(Task data):

☆ ☆ ☆ ☆

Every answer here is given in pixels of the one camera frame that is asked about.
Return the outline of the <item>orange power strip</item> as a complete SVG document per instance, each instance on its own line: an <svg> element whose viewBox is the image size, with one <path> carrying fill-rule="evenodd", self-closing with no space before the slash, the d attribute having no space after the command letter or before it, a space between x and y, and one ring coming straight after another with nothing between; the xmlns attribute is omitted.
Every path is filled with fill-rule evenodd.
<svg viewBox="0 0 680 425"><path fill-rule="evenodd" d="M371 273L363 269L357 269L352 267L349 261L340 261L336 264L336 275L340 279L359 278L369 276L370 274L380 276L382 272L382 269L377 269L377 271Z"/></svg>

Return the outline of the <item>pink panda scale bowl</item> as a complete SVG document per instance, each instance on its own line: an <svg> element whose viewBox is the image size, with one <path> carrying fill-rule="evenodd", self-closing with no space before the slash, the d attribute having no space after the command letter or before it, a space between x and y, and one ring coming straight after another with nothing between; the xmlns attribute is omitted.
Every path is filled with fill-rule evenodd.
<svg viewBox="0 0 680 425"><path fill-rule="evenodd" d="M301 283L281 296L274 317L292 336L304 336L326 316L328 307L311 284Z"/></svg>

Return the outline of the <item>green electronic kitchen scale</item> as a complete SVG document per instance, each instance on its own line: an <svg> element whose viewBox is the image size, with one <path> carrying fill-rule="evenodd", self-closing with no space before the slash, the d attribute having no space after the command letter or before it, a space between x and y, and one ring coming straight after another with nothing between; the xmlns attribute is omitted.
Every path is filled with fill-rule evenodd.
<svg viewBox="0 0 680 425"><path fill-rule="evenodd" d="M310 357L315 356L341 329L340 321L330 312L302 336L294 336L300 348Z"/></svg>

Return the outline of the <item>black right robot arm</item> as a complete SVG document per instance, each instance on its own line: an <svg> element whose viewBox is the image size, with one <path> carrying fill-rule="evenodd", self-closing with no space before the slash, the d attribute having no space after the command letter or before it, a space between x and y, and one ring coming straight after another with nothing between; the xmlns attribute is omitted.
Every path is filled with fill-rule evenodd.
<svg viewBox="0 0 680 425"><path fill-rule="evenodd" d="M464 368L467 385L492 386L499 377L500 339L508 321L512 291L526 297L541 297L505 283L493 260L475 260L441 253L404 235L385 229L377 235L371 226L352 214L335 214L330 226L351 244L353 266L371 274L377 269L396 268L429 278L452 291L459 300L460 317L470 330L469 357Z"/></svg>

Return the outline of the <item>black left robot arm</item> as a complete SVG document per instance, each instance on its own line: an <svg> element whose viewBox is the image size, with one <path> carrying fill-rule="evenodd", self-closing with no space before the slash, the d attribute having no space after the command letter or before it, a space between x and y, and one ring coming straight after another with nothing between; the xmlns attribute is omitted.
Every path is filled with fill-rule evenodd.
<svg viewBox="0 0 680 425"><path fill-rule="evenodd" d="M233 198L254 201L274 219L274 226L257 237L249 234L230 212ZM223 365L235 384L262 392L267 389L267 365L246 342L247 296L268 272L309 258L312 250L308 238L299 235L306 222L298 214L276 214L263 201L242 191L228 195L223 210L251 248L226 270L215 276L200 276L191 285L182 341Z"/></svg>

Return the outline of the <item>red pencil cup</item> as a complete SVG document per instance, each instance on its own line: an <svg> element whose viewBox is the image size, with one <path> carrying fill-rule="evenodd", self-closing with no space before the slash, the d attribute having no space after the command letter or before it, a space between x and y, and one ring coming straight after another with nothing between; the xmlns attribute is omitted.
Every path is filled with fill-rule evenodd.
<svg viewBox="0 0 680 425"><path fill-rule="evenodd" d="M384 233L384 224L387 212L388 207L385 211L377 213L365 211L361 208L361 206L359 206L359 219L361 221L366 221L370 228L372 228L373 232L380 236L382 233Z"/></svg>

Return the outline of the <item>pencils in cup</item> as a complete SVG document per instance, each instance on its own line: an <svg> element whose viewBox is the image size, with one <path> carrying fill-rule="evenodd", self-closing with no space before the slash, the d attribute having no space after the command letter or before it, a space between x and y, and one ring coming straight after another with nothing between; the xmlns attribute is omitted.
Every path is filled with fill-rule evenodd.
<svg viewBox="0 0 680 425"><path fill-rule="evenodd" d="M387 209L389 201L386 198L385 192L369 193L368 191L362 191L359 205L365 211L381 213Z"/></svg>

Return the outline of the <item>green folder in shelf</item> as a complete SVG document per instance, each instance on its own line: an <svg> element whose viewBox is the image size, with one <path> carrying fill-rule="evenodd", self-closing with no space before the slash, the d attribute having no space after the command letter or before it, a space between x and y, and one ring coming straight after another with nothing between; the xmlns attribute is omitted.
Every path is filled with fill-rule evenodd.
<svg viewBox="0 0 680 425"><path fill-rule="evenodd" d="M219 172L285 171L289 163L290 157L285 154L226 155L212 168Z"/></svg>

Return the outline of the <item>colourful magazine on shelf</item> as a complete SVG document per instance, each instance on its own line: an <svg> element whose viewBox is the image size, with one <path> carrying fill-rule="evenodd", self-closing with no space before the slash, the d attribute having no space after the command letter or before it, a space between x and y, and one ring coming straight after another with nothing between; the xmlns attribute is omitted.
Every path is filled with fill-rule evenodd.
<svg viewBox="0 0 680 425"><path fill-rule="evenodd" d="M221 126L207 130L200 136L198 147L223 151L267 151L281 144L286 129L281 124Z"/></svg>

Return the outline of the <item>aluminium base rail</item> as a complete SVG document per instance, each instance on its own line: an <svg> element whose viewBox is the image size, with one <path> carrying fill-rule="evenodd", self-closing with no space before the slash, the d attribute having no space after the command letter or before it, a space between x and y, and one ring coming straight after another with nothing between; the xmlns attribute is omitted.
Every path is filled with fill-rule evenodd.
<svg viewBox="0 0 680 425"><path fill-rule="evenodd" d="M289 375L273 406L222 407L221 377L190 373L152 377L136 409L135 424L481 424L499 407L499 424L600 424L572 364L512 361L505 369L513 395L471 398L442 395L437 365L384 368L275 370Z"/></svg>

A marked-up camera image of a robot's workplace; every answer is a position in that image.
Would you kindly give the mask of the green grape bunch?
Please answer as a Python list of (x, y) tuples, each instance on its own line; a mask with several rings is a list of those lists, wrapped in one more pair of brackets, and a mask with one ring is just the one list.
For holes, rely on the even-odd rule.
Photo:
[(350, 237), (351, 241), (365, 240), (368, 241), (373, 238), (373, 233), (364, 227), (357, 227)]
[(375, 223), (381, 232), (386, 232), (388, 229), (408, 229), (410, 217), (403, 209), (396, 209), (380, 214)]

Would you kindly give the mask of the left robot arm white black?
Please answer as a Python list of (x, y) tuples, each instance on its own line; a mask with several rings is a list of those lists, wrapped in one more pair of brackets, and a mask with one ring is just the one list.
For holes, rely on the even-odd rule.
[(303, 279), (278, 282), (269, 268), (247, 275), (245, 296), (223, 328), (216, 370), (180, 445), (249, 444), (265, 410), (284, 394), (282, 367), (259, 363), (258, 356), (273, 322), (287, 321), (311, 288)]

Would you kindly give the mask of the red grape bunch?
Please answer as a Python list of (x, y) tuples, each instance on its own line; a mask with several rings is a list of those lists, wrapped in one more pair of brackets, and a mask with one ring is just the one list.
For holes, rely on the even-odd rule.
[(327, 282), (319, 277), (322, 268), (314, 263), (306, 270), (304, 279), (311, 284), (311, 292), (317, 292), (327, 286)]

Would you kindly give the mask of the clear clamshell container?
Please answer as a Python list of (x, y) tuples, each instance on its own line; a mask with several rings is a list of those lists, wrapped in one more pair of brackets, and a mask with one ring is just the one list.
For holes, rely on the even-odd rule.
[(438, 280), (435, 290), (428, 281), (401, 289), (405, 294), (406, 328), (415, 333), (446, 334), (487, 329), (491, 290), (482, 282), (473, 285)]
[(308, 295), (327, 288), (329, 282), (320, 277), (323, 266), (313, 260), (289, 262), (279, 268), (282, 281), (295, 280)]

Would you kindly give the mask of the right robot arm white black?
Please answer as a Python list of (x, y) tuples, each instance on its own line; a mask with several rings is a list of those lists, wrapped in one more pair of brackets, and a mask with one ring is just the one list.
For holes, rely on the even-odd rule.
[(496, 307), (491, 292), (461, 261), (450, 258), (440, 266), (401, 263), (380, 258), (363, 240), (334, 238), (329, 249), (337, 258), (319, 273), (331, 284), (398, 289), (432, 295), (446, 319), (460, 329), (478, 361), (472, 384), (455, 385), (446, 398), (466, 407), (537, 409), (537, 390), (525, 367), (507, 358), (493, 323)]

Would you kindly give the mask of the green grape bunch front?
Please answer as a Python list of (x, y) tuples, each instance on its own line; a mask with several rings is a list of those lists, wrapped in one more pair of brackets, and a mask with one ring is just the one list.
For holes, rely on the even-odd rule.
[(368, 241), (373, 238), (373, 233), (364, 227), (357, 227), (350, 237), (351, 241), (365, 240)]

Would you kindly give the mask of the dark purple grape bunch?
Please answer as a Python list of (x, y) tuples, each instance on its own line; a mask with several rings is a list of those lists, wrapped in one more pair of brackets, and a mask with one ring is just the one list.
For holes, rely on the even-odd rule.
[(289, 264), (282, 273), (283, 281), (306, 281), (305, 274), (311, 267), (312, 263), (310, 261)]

☆ ☆ ☆ ☆

(What is expected): Reproduce only the lines above spanning from the line containing "Would you kindly give the mask of the red" through the line containing "Would you kindly give the mask of the right", word for word.

(Output for this exercise):
Would you kindly give the mask of the red grape bunch?
Please answer as a Python list of (x, y) tuples, each instance on its own line; a mask with several rings is a list of those lists, wrapped in one more pair of brackets, and a mask with one ring is just the one list.
For holes, rely on the even-odd rule.
[(327, 282), (319, 277), (322, 268), (314, 263), (306, 270), (304, 279), (311, 284), (311, 292), (317, 292), (327, 286)]

Would you kindly give the mask of the clear clamshell container?
Please answer as a Python list of (x, y) tuples, each instance on its own line; a mask with several rings is a list of those lists, wrapped in one more pair of brackets, and a mask with one ring is just the one list.
For holes, rely on the even-odd rule.
[(438, 280), (435, 290), (428, 281), (401, 289), (405, 294), (406, 328), (415, 333), (446, 334), (487, 329), (491, 290), (482, 282), (473, 285)]
[(308, 295), (327, 288), (329, 282), (320, 277), (323, 266), (313, 260), (289, 262), (279, 268), (282, 281), (295, 280)]

Would you kindly give the mask of the right robot arm white black?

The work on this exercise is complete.